Ukraine’s population is part Russian, with that ethnic group centered mostly in the east and south of the nation. Yanukovych drew a lot of his political support from this group, partially making the civil unrest an ethnic issue.

EuroMaidan Protests–In February, 2014, in an effort to end the massive protests in Kiev’s Maidan Square, police snipers fired into the crowds, killing over 100, and causing hundreds more casualties. Some protesters were also armed, and the authorities also took casualties.
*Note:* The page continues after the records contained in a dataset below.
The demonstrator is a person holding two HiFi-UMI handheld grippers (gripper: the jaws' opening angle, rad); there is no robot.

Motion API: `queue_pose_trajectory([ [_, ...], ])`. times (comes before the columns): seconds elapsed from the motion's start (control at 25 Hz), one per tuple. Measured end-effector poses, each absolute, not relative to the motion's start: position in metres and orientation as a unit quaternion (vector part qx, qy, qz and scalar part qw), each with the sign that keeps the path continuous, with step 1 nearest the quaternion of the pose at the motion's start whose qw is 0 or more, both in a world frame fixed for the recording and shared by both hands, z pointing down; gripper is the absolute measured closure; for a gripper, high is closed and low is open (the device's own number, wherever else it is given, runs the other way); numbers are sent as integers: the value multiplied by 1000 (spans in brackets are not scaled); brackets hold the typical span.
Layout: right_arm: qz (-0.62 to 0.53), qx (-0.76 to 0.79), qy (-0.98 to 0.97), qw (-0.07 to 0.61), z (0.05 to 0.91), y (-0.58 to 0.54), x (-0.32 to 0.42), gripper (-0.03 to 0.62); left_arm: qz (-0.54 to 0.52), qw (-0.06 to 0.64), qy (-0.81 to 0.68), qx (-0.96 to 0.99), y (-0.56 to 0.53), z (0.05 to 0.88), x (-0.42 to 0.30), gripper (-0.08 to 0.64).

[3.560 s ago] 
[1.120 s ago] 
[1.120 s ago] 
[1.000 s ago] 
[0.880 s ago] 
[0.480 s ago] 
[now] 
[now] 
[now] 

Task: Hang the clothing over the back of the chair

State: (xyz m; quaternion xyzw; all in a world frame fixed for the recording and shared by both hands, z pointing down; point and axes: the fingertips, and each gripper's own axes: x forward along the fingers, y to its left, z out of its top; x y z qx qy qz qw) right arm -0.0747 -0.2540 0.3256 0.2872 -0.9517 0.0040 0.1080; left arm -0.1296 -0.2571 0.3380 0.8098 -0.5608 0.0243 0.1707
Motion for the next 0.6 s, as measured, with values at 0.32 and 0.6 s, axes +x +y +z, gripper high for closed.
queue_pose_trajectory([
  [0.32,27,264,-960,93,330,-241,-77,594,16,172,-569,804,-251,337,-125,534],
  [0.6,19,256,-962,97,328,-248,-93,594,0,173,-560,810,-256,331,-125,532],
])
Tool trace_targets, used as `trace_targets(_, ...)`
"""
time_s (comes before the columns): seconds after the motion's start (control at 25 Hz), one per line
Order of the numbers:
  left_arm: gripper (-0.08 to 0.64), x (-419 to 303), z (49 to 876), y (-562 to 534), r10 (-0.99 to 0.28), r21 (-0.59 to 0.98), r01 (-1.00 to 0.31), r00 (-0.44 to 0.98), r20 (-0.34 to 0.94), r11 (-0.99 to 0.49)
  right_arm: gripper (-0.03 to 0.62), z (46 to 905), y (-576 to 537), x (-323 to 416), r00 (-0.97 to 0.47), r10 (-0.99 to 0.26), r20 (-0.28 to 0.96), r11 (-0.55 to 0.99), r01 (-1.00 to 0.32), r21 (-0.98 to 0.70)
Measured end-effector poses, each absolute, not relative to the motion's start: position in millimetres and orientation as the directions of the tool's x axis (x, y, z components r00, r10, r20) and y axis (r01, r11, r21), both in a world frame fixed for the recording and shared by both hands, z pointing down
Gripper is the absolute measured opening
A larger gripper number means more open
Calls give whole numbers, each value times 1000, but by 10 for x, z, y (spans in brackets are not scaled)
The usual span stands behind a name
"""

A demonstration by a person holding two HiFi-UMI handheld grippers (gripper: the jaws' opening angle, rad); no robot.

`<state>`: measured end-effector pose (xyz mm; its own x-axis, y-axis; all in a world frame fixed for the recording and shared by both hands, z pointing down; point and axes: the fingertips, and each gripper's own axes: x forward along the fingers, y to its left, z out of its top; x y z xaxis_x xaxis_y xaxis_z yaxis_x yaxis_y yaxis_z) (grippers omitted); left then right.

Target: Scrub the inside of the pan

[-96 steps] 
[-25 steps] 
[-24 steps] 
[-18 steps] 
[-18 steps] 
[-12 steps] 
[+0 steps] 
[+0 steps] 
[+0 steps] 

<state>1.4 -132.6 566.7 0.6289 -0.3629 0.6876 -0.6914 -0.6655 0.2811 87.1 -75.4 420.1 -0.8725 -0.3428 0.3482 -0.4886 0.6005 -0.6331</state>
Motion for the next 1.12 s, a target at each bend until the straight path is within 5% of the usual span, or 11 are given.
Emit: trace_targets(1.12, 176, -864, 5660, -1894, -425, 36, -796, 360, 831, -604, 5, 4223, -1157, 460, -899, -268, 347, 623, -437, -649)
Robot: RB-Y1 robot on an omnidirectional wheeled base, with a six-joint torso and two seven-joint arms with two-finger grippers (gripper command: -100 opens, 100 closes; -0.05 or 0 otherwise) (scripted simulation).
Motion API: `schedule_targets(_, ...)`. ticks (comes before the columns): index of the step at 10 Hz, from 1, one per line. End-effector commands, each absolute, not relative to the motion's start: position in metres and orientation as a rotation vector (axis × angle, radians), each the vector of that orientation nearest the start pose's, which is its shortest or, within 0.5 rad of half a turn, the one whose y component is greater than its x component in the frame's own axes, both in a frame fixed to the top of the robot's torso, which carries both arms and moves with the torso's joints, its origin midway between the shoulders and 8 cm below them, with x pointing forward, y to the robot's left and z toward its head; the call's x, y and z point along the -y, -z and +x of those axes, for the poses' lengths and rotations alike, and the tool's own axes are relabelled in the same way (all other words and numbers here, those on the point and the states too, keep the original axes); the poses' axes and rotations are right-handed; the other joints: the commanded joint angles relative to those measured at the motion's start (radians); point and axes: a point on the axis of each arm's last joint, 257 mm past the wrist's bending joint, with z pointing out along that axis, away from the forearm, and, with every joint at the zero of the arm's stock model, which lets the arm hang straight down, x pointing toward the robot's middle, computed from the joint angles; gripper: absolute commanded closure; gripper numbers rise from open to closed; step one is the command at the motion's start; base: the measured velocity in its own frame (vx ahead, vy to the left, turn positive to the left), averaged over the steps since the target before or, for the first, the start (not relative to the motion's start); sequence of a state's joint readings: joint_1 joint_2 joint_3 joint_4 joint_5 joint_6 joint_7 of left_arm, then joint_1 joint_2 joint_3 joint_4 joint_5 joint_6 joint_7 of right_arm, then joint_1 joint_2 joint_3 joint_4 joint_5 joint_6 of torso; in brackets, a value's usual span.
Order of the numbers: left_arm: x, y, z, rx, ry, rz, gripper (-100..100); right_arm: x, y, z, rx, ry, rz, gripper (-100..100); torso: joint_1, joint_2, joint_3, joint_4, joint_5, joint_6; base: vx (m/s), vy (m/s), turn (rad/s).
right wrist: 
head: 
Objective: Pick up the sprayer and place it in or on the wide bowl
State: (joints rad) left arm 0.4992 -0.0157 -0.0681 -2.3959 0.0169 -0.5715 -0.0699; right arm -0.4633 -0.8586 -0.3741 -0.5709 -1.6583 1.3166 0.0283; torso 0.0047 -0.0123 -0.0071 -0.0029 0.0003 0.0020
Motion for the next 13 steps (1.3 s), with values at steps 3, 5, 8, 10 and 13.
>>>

As a result of the violence, Yanukovych fled Kiev, the Parliament passed a resolution taking the presidency away from him, and a warrant was issued for his arrest in the deaths of the protesters.

As of late February, 2014, tensions remain high, with talk in the Russian-speaking parts of Ukraine (and in the Crimea to the south in particular), of resistance to the new Ukraine government and possibly of secession from Ukraine. What Vladimir Putin and Russia may do if these secessionist thoughts turn to violence is unclear, but the threat and worry about a Ukrainian civil war is high.

Russian Occupation of the Crimea–In late February and early March, 2014, on the heels of the protests in Kiev, Russian military forces began occupying the Crimea. Hundreds of troops in military uniforms, though devoid of national insignia, began taking over key buildings in Sevastopol and other cities in the Crimea. The government of Ukraine seemed unable to respond militarily, and other nations, such as the United States and other European Union, explored diplomatic and financial ways to punish Russia for this invasion. Analysis of the Crimean Crisis highlights the history of wars and conquest in that peninsula.

Eastern Ukraine Rebellion (2014)- Following the fall of the government, pro-Russian militias (primarily in Ukraine’s east), began activities designed to weaken the Kiev government’s grip on those areas inhabited more by Russian-speaking Ukrainians. Combat between these militias and government forces escalated into what can now be described as a rebellion against the authority of the central government. While Russia is clearly supporting the rebels, Moscow denies sending in their own troops to aid the rebels, though both Ukrainian government and some Western sources believe that Russian military forces are operating in eastern Ukraine.

The war in eastern Ukraine heated up dramatically on July 17, 2014 with the downing of a Malaysian civilian airliner by a surface-to-air missile. The United States reports that initial evidence indicated that the missile was a Russian weapon. The Ukraine government and others are blaming the pro-Russian separatist rebels for the shoot-down of the airliner. Malaysia Airlines Flight 17 carried 298 passengers and crew, all of whom died in the SAM missile attack.